Monday, March 17, 2008

How am I?

16 years ago today, I left my abusive ex-husband. A date I never forget.

What is going on today? How do I feel today? Another day sure to be etched in my mind.

Sad? Anxious? Isolated? Low Spirited? Gloomy? Relieved?

I am not sure I can completely explain how I am feeling right now. Friday night (after work) I was told my office would be closing. There was no answer for the Why? or the When? but that is sure to come later. I almost hyperventilated, well I suffered a little hyperventilating because loosing my job after 15 years is upsetting. As anyone can imagine, I am worried about several things. I am making every effort to see this as a blessing in disguise. I've only been 'let go' once in my life and I was very young, just out of high school without the responsibility of any children.

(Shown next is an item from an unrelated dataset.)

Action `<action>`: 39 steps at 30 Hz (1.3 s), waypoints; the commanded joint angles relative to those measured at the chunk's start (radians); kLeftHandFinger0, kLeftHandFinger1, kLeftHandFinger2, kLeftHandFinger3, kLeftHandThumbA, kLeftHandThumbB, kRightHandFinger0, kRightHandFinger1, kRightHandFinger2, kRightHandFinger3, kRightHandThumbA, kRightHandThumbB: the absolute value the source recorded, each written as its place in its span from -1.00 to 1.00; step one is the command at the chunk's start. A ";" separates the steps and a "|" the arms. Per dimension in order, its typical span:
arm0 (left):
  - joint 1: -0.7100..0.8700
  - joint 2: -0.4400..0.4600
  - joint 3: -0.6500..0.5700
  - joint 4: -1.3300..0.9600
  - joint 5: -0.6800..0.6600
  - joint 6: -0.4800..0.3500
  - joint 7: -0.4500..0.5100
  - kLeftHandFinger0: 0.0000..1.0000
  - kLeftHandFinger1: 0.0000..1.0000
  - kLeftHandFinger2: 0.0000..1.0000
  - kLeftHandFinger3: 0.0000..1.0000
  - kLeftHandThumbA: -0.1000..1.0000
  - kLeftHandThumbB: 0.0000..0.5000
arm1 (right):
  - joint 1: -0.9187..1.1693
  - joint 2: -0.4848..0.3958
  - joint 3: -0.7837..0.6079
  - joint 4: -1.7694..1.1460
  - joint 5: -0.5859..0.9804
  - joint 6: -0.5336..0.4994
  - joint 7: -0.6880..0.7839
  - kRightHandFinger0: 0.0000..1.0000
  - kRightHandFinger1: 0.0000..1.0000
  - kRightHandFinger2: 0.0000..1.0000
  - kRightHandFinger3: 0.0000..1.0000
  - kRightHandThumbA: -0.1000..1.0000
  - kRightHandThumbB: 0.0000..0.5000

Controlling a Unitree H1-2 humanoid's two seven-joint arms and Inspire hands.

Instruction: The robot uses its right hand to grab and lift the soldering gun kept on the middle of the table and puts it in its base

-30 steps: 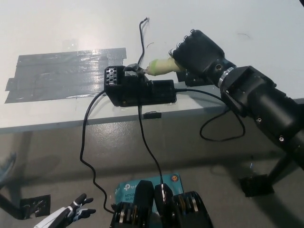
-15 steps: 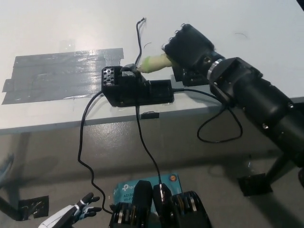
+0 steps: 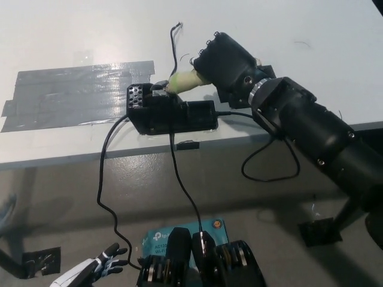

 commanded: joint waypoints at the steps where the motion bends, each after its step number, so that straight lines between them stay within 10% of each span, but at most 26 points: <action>1: -0.011 0.016 -0.002 -0.025 -0.002 0.012 0.008 1.00 1.00 0.91 1.00 1.00 1.00 | -0.014 0.029 0.019 0.003 -0.009 0.008 -0.048 -1.00 -1.00 -0.51 -0.87 -0.86 -0.79; 5: -0.019 0.016 -0.004 -0.020 -0.004 0.012 0.003 1.00 1.00 0.89 1.00 1.00 1.00 | -0.025 0.029 0.041 0.020 -0.031 0.015 -0.085 -1.00 -1.00 -0.54 -0.90 -0.91 -0.54; 6: -0.018 0.015 -0.006 -0.019 -0.001 0.012 0.004 1.00 1.00 0.89 1.00 1.00 1.00 | -0.021 0.034 0.030 0.022 -0.014 0.016 -0.088 -1.00 -1.00 -0.52 -0.85 -0.86 -0.98; 11: -0.017 0.008 -0.007 -0.017 0.013 0.012 0.006 1.00 0.99 0.84 1.00 1.00 1.00 | -0.033 0.046 0.049 0.019 -0.019 0.020 -0.058 -1.00 -1.00 -0.35 -0.64 -0.77 -0.97; 12: -0.018 0.008 -0.009 -0.015 0.018 0.012 0.003 1.00 0.96 0.81 1.00 1.00 1.00 | -0.034 0.063 0.043 0.046 -0.008 0.015 -0.106 -1.00 -1.00 -0.40 -0.54 -0.82 -0.46; 15: -0.016 0.010 -0.006 -0.017 0.013 0.012 0.006 1.00 0.98 0.85 1.00 1.00 1.00 | -0.034 0.081 0.014 0.037 0.048 0.008 -0.012 -1.00 -0.88 -0.19 0.79 -0.98 0.00; 16: -0.018 0.015 -0.005 -0.014 0.008 0.012 0.002 1.00 1.00 0.87 1.00 1.00 1.00 | -0.037 0.086 0.009 0.024 0.056 0.024 0.047 -0.33 -0.18 0.36 1.00 -0.90 0.10; 17: -0.019 0.017 -0.005 -0.012 0.005 0.012 -0.001 1.00 1.00 0.88 1.00 1.00 1.00 | -0.039 0.087 0.010 0.016 0.054 0.031 0.084 0.03 -0.05 0.34 1.00 -0.87 0.24; 19: -0.017 0.019 -0.005 -0.012 0.000 0.012 -0.001 1.00 1.00 0.90 1.00 1.00 1.00 | -0.039 0.099 0.016 0.006 0.033 0.095 0.176 1.00 1.00 1.00 1.00 -0.22 0.90; 23: -0.008 0.017 0.002 -0.012 -0.007 0.012 0.005 1.00 1.00 0.90 1.00 1.00 1.00 | -0.030 0.106 0.012 -0.069 0.019 0.186 0.390 1.00 1.00 1.00 1.00 0.33 1.00; 39: 0.018 0.021 0.021 -0.004 -0.005 0.012 0.008 1.00 1.00 0.93 1.00 1.00 1.00 | 0.006 0.021 -0.049 -0.388 0.000 0.251 0.660 1.00 1.00 1.00 1.00 0.39 1.00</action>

The timing just couldn't be worse, my house has been listed for 6 months and hasn't had anyone seriously interested in putting in a offer. The job market is also weak, in this area where there are several colleges and tech schools, businesses can easily hire a younger person with a education (that I don't have) at a lower pay than someone who has years of experience and needs a higher salary. Man, who hasn't experienced that?

My son, Wyatt, how will he be affected? Like I said, the job market here is extremely weak, I had to work 15 years to be at the pay scale I am at now (not to mention the 4 weeks a year vacation time, it's been a life savor since Wyatt gets sick a lot). What I am getting to is his welfare, not just having a decent place to live, but providing him with the necessary health care, nutritious food, clothing and his happiness. He tells me on occasion how 'bootiful' our house is and I will loose it without my current income. Another painful move, not something I look forward to.

Me, work? What am I going to do ? What am I going to do? WHAT AM I GOING TO DO? :O(

I am overfilled today with anxiety, I am a single parent over 40 with a 3 1/2 year old son that does not receive any child support or outside assistance from his father.

I don't have a nest egg since every penny I earn has gone to making a house a home for my kids (that includes Gayle, my 20 year old daughter) and the cost of their happiness. Over the years I have said, I'll try to save, I'll try to save......and then doctor, hospital, dental and other unexpected expenses come up. And did I mention my car? I have bad luck with vehicles because I again have a vehicle that is in need of expensive repairs. I tried to trade it in for a cheaper car, yeah right, the only way to get anything over a $5,500 trade in is if I buy a much MUCH more expensive and NEWER car. Love that. NOT

I have no choice but to deal with what has been laid before me and make the best of it. That's what I keep telling myself, the reality is now, I am very sad and can't stop the tears from flowing.

I have hugged and kissed and tickled my little man Wyatt this past weekend so much he told me to leave him alone. :O) So of course I tickled even more. Then he says tickle me more, tickle me more....I just do what I can to not let him see mommy in tears. He is what keeps me hopeful!


It just goes to show that life happens that isn't always good and it could be much worse.

2 comments:

Anonymous said...

i am so sorry...

Anonymous said...

I sit and I read the words you wrote and it saddens me to know you feel in such despair. I hope that you know that you are never alone in your siturations. I am and always will be here for you. Although I know there are certian things in our life that we must deal with and process by ourselves, just know that when you need me I am here. After experiencing a lot in my own life over the last couple of years...loss of both my parents, dealing with the estate, Pat changing, losing, and replacing his employment at 1/2 his salary....I knew that no matter my journey you were there for me and I love you for that. I only want to do the same for you.